The Government’s proposed solution—reimbursing these costs through next year’s contract negotiation—is fundamentally flawed. It amounts to a system of taking money away from those struggling organisations, with no guarantee of its full return. This will create significant cash-flow problems, particularly for those already operating on tight budgets. It could be the very issue that pushes some community pharmacists, social care providers and dentists over the edge, rendering them unable to continue to provide essential NHS services and care.

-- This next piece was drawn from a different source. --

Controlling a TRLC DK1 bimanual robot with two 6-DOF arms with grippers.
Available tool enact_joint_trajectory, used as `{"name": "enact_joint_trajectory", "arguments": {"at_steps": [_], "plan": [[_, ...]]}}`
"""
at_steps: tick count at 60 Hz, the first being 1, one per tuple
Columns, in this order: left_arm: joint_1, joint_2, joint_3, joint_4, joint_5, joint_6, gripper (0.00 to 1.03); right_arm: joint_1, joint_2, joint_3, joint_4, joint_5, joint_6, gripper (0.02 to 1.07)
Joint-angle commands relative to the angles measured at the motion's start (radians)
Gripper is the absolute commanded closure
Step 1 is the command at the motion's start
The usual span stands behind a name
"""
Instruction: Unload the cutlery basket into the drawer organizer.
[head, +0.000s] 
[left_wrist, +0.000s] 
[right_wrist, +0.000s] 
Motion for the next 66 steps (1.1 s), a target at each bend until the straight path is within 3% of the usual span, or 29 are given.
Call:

Furthermore, the NHS contracting cycle is notoriously complex. I know this as a former NHS manager. The reality is very different from being in a Whitehall office. It is complex and opaque. Contract negotiations bundle in various factors, including inflation and other cost pressures. There is no guarantee that the full amount of the national insurance increase will be reimbursed. Too often, initial drafts appear to include all necessary provisions, only for providers to discover mid-year that the additional activity requirements and other tricks that funders put in have effectively negated the promised increase.
Also, delays in finalising contracts are commonplace, leaving many sectors with months of accumulated pressures and unresolved cash-flow and debt issues. For example, community pharmacists are currently operating under a contract that ended in March last year. With only two weeks remaining in this financial year, a new agreement is still outstanding and they have not been reimbursed for the cost pressures of this financial year.
The uncertainty and delay create immense financial instability. The current system lacks the flexibility needed to address the immediate crisis that the national insurance increase will impose on some NHS and social care providers. A more agile and realistic approach is urgently required. Therefore, my amendment proposes that the Government can be granted the power to utilise a statutory instrument if necessary. This would allow for targeted and timely support to ensure that these vital services are not destabilised and pushed to the brink. The Government must abandon their rigid adherence to self-imposed rules and listen to the concerns raised about the impact of the national insurance increase. They must not continue marching forward blindly with this act of folly.
My amendment makes this offer to the Minister: give yourself some flexibility. Allow yourself to act quickly to reverse this damaging national insurance contribution rise for our health and social care systems. It would give the Government a way to get off the hook once they see how this increase will jeopardise community health, social care and other essential services. If the Minister will not listen, he will leave me no option but to test the opinion of the House. This is a generous offer. I urge him to accept my amendments. I beg to move.